Home > Amagami SS, Episode Reviews > Amagami SS Episode 22 – Becoming the Lie

Amagami SS Episode 22 – Becoming the Lie

Well, there wasn’t quite as much bloodletting as the end of last episode might have indicated, which is perhaps a bit of a disappointment. Still, Amagami has managed to present a very different type of girl than what we’ve seen in previous arcs, even if the basic structure of the show remains basically the same.

In most of the arcs we’ve seen thus far, the plot goes with one episode of introduction, one to make the girl fall for him, one in which some external conflict arises for the girl which Jun’ichi aids her with, and then one to wrap things up. Despite the apparent conflict between the leads this time, that structure still is holding here. And while Tsukasa is far more interesting to see on screen than Sae or Rihoko, whether that interest is enough remains to be seen.

Tsukasa's late night internal monologue where she figures out she might like Jun'ichi is remarkably similar to Ai's—with perhaps a bit of Kaoru's flustered denial mixed in

After taking Jun’ichi to a place where they won’t be interrupted, Tsukasa interrogate him thoroughly only to find out that he really didn’t know anything. Having blown her cover, she really has no choice to admit that her persona in school is all an act and that she only acts as she does to maintain her spotless reputation. She’s also more than willing to threaten him into silence to keep it spotless.

Jun’ichi, perhaps reverting to his follower nature we’ve seen on display in so many previous arcs, accepts this without too much trouble and gets back to work with her. While he is willing to engage in honest conversation with her when she allows it, he actually remains quite ho-hum about her real personality. Whatever dark secrets reside within the recesses of her soul, he’s willing to accept her as she is.

The fact that Tsukasa can intimidate the hell out of Jun'ichi has nothing to do with his decision to accept her as she is, of course

For, however much Tsukasa might be faking her attitude, her work speaks for itself. She genuinely wants for things to go well and is willing to break her back figuring out every little detail.
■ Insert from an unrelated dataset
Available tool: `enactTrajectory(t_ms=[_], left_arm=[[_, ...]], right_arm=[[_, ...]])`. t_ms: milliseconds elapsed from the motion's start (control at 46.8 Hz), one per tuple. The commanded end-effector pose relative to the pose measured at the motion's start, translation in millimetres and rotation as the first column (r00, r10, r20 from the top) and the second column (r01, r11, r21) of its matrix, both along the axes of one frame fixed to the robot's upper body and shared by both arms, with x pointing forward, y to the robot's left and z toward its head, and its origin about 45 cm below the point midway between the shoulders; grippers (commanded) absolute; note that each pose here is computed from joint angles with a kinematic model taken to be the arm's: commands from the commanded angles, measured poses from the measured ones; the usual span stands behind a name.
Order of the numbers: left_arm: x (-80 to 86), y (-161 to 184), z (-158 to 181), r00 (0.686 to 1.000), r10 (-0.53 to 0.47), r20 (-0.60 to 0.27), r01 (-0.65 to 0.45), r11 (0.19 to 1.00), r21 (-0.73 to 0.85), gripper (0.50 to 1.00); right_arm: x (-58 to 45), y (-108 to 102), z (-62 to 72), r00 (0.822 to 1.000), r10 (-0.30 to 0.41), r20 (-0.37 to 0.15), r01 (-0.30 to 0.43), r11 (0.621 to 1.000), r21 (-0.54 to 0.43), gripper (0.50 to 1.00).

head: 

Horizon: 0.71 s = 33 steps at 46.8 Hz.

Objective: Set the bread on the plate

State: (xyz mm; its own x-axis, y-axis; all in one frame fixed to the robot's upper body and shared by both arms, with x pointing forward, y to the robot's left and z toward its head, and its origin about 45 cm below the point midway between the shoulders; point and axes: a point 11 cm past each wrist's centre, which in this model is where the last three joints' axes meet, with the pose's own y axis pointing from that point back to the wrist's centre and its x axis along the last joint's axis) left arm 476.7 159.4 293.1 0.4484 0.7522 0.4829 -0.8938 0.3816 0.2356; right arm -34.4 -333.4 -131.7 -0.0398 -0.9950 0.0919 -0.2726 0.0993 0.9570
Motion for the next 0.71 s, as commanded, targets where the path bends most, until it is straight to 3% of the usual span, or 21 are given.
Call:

She even takes some degree of concern for Jun’ichi, making sure he’s getting enough rest. It might be an act in her head, but she’s enough of a role model on the outside to continue to inspire him.

Of course, this just means she overworks herself, giving Jun’ichi a chance to visit her after she falls ill. He also gets a bit more time to interact with her sister Yukari, who is friendly and nice, if perhaps a little bit stupid. Tsukasa pretends to be asleep as long as she is in the room.

Yukari spends most of her time this episode trying to befriend a dog by feeding it a sports drink. Yes, it's as dumb as it sounds

There’s clearly something off between Tsukasa and Yukari, even if there’s no clear indication of what it is. In fact, Yukari seems to be enough of an airhead to not even notice the conflict in the first place, which might make whatever Tsukasa is going through all the worse. It’s hard to tell without more information, but I suspect her family trouble will make up whatever conflict appears in the next episode.

And there will be trouble of some sort next episode, although I hope it doesn’t become the half-episode place holder that Ai’s challenge turned out to be. Despite the theoretical ability to keep an arc focused on the character and troubles of one girl, the recent girls haven’t had enough character, troubles, or both to fill four episodes. I would hate to see that happen again.

The moment Jun'ichi tries to talk about her sister, Tsukasa gets visibly annoyed and decides to go back to sleep

One positive indicator is how little time got wasted on secondary characters. Most of them got no reference outside of a work montage, and the one exception kept Tsukasa and Jun’ichi involved and interacting as much with each other as much as with the extras. There’s no sign (yet) that the writers are out of material to use, and are employing blatant stalling tactics.

There also wasn’t too much fanservice—although, with the exception of Sae, that tends to be restricted to one episode per arc, so perhaps we haven’t hit it yet. None of the things we’ve seen so far have the … levels of creativity that this show reserves for that one special moment, or is even particularly revealing at all. Compared to what’s been shown so far, this arc seems almost modest, avoiding several golden opportunities to show off its female cast.

A prime fanservice opportunity would have been Jun'ichi's fantasies about the sexy outfits Haruka is trying to force on Hibiki. Tsukasa cuts him off with a foot stomp before he has time to envision anything

So, there’s not too much to dislike about this episode of Amagami. That still doesn’t make it great, or even as good as it was in the opening episodes. There’s nothing quite on the level of the open desperation Jun’ichi had in his pursuit of Haruka, or the genuine vulnerability of Kaoru as she tries to deepen her relationships while avoiding betrayal and rejection. It’s just there, a solid if unexceptional episode in what looks to be a solid but unexceptional plot.

Still, solid—or any other positive descriptor—is more than I would give much of what has come before. At least compared to some of the recent romance shows that have come along, you could do far worse than this. But that might say more about the recent crop of shows than it does about Amagami.